§ **TASK DETAILS**:
Report every line below that has the string "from" in it.

§ **DATASET ENTRIES**:
________

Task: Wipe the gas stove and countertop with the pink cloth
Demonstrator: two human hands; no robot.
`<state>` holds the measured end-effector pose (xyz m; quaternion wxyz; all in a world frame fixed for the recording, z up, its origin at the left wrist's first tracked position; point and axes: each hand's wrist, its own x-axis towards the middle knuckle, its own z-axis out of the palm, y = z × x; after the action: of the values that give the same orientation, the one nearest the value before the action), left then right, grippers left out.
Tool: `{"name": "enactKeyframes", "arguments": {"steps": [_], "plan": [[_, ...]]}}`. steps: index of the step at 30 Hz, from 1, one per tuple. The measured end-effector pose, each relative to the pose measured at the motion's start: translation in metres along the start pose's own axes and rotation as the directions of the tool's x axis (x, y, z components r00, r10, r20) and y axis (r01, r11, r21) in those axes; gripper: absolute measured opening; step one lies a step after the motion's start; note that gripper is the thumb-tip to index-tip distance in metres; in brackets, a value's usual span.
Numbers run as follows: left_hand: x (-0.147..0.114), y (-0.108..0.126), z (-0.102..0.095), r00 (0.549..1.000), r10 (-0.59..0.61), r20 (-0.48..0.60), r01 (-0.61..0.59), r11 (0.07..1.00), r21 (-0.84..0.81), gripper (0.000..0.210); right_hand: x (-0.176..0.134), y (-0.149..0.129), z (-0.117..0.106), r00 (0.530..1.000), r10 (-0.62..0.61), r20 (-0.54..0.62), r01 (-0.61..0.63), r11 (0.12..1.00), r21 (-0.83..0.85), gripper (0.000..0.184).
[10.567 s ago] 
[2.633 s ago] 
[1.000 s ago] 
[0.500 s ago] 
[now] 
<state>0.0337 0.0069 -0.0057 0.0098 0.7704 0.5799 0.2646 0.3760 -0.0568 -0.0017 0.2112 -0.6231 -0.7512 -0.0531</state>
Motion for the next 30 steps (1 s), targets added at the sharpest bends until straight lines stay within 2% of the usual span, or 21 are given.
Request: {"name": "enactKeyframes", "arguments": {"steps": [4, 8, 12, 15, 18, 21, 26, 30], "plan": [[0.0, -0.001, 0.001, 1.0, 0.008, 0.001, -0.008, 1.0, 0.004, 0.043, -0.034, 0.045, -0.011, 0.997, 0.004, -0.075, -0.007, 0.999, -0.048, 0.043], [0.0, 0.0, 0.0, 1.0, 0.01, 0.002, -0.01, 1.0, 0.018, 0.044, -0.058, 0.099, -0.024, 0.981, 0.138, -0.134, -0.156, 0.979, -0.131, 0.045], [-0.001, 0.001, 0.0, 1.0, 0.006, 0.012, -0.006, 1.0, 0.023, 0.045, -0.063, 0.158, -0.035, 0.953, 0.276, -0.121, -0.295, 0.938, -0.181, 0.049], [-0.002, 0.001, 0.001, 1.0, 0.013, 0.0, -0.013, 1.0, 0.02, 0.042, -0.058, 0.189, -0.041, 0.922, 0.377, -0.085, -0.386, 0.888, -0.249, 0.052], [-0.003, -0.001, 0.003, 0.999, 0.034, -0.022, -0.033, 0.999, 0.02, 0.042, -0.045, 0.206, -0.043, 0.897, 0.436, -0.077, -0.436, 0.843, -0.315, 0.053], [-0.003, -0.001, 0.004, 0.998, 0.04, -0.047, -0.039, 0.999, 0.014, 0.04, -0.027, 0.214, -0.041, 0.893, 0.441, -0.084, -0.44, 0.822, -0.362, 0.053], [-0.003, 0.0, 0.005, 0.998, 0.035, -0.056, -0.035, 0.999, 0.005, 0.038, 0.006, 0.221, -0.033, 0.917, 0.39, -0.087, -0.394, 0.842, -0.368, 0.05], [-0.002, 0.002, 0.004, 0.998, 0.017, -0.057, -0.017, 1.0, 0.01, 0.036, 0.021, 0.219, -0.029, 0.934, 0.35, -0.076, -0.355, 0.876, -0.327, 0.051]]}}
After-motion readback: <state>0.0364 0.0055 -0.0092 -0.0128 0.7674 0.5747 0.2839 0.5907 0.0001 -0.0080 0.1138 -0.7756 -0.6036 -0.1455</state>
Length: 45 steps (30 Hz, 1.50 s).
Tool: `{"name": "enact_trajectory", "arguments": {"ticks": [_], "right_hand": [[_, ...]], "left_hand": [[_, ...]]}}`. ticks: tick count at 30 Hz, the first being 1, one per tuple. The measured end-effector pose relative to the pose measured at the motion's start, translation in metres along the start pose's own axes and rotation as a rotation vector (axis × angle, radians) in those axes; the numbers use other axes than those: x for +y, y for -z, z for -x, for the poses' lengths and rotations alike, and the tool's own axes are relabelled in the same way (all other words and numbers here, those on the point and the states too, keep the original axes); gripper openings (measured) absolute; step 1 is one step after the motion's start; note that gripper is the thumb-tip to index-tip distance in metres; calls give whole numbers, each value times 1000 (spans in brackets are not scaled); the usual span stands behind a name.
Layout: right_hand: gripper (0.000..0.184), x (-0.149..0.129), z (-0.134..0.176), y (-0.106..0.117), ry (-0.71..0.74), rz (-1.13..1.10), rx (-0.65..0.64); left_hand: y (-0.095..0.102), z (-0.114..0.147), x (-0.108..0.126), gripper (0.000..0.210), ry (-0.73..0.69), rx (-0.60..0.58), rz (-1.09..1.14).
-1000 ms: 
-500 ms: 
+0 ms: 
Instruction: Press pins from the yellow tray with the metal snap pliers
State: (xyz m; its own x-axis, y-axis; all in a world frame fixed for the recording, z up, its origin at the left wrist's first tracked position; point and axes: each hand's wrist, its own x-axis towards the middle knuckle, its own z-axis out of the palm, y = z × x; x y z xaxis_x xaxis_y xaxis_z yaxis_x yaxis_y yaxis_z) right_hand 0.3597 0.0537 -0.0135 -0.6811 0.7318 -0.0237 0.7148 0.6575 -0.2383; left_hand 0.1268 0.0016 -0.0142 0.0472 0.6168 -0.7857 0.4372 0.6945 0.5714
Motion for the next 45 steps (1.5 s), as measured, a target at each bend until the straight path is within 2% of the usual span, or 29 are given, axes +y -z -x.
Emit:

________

§ **OUTPUT OF THE TASK**:
Tool: `{"name": "enactKeyframes", "arguments": {"steps": [_], "plan": [[_, ...]]}}`. steps: index of the step at 30 Hz, from 1, one per tuple. The measured end-effector pose, each relative to the pose measured at the motion's start: translation in metres along the start pose's own axes and rotation as the directions of the tool's x axis (x, y, z components r00, r10, r20) and y axis (r01, r11, r21) in those axes; gripper: absolute measured opening; step one lies a step after the motion's start; note that gripper is the thumb-tip to index-tip distance in metres; in brackets, a value's usual span.
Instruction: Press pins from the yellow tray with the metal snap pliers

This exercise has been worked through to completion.